Cornelscourt consists of houses and shops on either side of a section of the bypassed Old Bray Road, between the junction with the N11 to the east. Along this strip are a petrol station, several food outlets, a drama school, a convenience store, a pharmacy and the Dunnes Stores supermarket. Also along the strip was pub called "The Magic Carpet" [now closed] which contained one of Ireland's first non-smoking lounges in a pub – the "Samuel Beckett" lounge, named after a former customer – and which had an exhibition space, the "Gallery Intermarium"; a 60-seat theatre named the "Dolmen Theatre" opened above the pub in 2015 and closed in 2020.
The surrounding suburban housing is laid out in housing estates.

Ireland's first experimental drive-through bank opened in Cornelscourt in 1990 and closed 12 years later.

A bronze sculpture Eoinín na nÉan (Eoineen of the Birds) by Colm J. Brennan was erected in 2008.

==Transport==
A number of bus routes operated by Dublin Bus as well as Go-Ahead Ireland serve Cornelscourt such as the 63, 63A 84, 84a, 84x, 133, 143, 145 and 155. The Aircoach 702 route also stops at Cabinteely Cross on its route from Greystones to Dublin Airport.
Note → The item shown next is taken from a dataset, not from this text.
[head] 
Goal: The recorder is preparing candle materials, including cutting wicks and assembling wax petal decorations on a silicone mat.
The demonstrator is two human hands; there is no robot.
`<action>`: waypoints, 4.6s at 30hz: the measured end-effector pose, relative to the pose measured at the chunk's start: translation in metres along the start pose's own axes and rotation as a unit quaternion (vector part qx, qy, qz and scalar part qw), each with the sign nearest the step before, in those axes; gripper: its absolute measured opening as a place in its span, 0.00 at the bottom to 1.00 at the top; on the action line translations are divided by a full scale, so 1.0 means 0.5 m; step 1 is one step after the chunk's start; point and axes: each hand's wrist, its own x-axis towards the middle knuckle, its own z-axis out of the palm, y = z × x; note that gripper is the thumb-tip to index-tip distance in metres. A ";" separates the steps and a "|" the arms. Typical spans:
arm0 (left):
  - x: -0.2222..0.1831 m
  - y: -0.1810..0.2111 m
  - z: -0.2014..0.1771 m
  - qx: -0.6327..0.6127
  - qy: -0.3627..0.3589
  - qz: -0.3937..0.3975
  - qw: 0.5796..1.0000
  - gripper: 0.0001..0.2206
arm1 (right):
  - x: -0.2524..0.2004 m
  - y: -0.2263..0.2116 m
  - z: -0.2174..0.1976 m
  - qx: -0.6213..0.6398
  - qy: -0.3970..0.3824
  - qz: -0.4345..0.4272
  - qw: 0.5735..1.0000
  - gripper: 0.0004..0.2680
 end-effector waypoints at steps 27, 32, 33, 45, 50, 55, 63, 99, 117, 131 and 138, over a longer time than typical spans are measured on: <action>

The Luas Green Line passes near Cornelscourt, with Carrickmines as its nearest stop, which is a 20-minute walk to Cornelscourt with a journey time of less than 40 minutes to Dublin City Centre.

==Local area plan==
The area has been designated a 'District Centre' by Dún Laoghaire–Rathdown County Council. A local area plan for the area is being implemented with the aim of making aesthetic and functional improvements through redesign of road layout, street furniture etc.